Stopping at the line that holds "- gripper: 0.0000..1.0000", repeat the lines below exactly, starting from the very first and including that final line.
── DATASET SECTION ──
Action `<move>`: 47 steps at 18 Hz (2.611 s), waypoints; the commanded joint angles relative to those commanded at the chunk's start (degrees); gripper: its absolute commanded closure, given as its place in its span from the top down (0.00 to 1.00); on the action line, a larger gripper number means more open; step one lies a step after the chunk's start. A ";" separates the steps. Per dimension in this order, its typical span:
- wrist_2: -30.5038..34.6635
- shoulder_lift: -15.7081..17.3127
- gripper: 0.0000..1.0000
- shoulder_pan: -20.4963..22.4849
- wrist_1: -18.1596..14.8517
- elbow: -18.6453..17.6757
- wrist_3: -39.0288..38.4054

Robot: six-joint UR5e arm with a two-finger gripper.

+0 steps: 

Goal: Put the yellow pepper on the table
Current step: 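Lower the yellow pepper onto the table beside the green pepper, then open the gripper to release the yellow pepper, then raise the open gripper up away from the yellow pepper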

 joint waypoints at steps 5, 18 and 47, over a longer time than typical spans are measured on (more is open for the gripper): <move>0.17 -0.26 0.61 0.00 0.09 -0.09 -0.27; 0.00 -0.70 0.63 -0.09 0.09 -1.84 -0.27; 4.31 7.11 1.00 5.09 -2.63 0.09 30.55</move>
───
* WRITTEN ANSWER
Action `<move>`: 47 steps at 18 Hz (2.611 s), waypoints; the commanded joint angles relative to those commanded at the chunk's start (degrees); gripper: its absolute commanded closure, given as its place in its span from the top down (0.00 to 1.00); on the action line, a larger gripper number means more open; step one lies a step after the chunk's start. A ";" separates the steps. Per dimension in this order, its typical span:
- wrist_2: -30.5038..34.6635
- shoulder_lift: -15.7081..17.3127
- gripper: 0.0000..1.0000

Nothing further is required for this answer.